• [WHAT IS NEEDED] Count the lines below that include "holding". Only the number should be given.
######
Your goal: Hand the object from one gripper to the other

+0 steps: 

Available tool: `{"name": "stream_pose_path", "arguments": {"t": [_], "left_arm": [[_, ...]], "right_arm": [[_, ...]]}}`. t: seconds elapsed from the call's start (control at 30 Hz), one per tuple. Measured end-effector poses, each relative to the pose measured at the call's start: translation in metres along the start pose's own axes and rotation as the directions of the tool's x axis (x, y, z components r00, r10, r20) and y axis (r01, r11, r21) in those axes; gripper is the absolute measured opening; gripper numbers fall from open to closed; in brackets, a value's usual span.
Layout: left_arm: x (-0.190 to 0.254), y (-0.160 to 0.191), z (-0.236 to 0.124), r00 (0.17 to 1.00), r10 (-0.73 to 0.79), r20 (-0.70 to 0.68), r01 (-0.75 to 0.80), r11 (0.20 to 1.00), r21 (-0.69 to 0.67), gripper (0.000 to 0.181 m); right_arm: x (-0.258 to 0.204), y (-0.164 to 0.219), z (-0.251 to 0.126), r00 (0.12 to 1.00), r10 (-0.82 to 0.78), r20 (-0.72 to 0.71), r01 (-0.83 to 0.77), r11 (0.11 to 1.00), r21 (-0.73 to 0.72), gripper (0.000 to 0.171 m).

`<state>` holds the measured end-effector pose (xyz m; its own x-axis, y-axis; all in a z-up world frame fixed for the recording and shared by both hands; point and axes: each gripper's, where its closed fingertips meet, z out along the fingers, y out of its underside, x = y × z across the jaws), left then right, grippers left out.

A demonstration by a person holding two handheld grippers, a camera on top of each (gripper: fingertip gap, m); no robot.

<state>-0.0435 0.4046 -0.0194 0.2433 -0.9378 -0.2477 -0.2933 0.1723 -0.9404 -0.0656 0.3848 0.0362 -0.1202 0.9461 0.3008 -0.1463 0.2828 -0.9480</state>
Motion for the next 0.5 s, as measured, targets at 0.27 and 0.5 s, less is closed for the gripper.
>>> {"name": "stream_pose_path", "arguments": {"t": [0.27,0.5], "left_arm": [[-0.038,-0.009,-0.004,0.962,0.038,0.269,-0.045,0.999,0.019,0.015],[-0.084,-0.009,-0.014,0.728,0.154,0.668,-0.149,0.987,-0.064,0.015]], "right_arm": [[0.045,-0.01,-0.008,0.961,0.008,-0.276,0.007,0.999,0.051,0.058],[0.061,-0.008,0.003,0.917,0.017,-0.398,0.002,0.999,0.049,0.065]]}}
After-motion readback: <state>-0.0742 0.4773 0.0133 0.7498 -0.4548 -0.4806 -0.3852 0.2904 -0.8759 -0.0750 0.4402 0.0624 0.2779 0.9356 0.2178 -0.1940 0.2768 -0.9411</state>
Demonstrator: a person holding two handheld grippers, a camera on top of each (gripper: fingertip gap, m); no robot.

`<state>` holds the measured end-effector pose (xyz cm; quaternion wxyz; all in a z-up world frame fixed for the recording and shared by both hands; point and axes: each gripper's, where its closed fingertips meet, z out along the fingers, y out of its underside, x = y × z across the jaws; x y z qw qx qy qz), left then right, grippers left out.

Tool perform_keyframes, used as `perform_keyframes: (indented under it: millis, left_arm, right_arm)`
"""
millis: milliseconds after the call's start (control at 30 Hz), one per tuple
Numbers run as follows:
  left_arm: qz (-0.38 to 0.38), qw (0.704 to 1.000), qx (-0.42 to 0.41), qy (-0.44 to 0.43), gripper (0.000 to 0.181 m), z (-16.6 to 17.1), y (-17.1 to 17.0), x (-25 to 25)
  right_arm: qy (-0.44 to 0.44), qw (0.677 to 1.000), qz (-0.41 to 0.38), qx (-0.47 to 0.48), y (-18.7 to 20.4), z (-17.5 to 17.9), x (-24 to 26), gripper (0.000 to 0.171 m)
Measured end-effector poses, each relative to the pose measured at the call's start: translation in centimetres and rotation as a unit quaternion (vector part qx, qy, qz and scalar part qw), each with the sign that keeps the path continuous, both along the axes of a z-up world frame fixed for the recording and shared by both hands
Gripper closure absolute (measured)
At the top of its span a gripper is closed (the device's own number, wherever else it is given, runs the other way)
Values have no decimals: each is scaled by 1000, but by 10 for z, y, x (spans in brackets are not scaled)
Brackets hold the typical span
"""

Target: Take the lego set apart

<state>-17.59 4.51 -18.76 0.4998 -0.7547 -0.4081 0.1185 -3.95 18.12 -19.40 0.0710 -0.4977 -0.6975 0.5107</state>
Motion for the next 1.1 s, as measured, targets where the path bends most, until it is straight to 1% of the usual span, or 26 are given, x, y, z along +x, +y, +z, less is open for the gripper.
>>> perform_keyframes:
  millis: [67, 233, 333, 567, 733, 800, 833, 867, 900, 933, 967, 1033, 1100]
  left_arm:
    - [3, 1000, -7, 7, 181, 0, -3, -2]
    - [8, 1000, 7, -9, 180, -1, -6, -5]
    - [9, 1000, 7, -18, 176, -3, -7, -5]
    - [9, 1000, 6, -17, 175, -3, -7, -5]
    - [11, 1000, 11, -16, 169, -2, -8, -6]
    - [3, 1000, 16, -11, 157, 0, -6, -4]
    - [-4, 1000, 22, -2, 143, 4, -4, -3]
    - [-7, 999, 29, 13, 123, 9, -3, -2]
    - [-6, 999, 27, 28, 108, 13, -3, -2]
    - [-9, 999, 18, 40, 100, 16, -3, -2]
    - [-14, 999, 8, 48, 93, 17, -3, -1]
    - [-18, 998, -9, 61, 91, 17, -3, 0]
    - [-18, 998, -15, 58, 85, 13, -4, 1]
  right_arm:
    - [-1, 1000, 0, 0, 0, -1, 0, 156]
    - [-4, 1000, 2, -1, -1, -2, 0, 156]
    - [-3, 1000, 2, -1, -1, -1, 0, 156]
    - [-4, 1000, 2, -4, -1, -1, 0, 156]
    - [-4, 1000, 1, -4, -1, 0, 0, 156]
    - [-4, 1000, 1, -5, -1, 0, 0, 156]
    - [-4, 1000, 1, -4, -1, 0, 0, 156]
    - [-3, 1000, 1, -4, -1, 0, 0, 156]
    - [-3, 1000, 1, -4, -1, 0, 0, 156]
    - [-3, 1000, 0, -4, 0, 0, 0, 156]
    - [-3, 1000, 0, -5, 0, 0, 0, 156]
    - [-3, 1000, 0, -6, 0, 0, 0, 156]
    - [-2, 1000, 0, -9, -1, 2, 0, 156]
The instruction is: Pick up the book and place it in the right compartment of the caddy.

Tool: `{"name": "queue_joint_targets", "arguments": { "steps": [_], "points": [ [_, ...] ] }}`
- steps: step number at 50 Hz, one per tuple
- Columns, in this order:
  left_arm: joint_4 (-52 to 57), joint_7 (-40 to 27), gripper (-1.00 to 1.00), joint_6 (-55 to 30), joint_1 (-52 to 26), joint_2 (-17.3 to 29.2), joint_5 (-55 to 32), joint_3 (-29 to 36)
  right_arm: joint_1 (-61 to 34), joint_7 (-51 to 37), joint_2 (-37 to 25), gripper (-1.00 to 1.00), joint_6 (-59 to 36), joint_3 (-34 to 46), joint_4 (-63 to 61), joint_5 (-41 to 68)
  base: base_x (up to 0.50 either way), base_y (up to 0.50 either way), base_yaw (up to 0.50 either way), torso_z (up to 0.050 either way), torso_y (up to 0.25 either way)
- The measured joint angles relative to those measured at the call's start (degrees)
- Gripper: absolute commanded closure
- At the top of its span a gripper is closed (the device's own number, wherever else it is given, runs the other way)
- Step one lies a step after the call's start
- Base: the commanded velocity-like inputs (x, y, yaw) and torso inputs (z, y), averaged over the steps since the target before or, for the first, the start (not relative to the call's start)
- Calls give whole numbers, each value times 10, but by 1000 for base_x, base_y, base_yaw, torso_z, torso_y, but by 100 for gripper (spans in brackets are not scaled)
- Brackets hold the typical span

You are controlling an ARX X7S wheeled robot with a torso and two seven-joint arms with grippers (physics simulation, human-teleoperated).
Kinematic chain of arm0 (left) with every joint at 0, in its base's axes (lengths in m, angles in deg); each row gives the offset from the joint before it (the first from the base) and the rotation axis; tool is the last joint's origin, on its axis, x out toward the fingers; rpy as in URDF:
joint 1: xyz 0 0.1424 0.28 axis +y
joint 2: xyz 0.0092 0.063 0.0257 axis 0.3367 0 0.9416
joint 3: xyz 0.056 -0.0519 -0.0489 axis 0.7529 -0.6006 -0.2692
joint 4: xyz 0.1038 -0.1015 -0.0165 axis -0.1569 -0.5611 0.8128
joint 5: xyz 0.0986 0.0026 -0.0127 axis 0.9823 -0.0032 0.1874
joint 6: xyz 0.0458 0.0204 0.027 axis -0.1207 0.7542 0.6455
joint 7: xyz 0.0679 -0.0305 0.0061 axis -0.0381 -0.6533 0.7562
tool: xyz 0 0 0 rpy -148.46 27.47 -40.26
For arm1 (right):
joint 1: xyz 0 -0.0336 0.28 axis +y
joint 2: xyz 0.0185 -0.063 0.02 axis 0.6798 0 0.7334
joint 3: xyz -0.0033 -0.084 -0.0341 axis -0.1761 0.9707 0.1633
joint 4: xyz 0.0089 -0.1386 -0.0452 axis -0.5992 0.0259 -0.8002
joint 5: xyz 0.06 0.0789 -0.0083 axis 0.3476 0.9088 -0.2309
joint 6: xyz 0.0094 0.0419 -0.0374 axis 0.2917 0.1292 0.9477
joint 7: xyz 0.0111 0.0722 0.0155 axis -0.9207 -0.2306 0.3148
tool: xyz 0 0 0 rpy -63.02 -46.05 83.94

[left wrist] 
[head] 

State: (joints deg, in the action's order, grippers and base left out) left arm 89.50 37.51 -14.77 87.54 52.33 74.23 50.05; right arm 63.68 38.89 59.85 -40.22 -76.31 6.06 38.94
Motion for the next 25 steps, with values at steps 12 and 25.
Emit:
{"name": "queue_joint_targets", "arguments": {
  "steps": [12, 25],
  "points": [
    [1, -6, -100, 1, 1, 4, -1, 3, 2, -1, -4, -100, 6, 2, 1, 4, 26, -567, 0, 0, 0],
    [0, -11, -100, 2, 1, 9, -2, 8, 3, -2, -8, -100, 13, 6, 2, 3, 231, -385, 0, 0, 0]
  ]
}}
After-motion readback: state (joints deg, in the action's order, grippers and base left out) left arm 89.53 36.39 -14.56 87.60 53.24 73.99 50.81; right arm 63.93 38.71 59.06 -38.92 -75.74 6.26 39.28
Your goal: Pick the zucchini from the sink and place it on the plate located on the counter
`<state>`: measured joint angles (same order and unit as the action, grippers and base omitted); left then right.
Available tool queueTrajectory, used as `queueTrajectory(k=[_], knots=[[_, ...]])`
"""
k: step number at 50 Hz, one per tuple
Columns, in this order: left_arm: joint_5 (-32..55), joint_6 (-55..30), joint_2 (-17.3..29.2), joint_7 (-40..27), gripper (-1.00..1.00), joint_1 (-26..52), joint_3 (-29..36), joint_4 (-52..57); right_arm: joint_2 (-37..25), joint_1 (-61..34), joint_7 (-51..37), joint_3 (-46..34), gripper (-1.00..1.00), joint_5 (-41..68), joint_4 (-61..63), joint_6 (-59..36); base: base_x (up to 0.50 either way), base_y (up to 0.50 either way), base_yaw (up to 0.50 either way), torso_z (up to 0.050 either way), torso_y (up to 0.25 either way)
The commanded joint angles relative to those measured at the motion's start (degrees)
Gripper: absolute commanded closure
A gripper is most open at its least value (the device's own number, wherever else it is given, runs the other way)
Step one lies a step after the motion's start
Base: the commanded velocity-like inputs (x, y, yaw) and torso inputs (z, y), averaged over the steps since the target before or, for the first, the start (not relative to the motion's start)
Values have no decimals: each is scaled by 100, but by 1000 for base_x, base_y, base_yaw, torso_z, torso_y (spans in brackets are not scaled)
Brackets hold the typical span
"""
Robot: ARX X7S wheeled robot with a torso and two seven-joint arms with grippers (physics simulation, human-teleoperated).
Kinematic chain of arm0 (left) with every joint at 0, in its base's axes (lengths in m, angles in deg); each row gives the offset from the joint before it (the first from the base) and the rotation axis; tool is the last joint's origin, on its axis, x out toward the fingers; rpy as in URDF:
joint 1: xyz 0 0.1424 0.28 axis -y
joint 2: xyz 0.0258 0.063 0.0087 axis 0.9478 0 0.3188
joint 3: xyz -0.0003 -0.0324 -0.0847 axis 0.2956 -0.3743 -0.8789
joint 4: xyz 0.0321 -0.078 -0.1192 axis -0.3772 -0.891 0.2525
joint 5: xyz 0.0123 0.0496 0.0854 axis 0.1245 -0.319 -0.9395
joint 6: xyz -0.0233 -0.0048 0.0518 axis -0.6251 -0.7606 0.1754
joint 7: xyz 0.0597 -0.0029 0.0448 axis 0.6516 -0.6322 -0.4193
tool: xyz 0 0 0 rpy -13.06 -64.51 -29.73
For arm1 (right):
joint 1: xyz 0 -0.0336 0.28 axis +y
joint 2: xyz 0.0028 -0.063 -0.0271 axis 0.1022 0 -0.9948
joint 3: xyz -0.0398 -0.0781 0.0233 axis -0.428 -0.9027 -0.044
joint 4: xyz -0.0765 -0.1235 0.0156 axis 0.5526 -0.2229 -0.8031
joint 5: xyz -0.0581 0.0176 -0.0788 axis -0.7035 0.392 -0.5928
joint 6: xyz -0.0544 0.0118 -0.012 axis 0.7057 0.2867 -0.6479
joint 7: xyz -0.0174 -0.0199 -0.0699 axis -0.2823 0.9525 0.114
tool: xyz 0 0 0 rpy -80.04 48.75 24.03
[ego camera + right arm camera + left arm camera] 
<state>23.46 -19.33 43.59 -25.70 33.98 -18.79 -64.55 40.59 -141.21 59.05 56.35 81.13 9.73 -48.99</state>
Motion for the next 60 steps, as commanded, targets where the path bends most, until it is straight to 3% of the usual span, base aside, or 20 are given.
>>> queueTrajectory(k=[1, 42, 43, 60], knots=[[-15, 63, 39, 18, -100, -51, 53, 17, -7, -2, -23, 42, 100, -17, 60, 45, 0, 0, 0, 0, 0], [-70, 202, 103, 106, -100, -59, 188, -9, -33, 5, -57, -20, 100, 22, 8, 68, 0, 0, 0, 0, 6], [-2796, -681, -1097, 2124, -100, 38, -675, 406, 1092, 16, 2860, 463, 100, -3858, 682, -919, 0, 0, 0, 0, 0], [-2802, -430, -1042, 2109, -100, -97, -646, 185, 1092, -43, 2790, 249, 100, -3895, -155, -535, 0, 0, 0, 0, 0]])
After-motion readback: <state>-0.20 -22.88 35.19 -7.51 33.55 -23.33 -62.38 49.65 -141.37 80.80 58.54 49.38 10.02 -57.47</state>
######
• [ANSWER SECTION] 2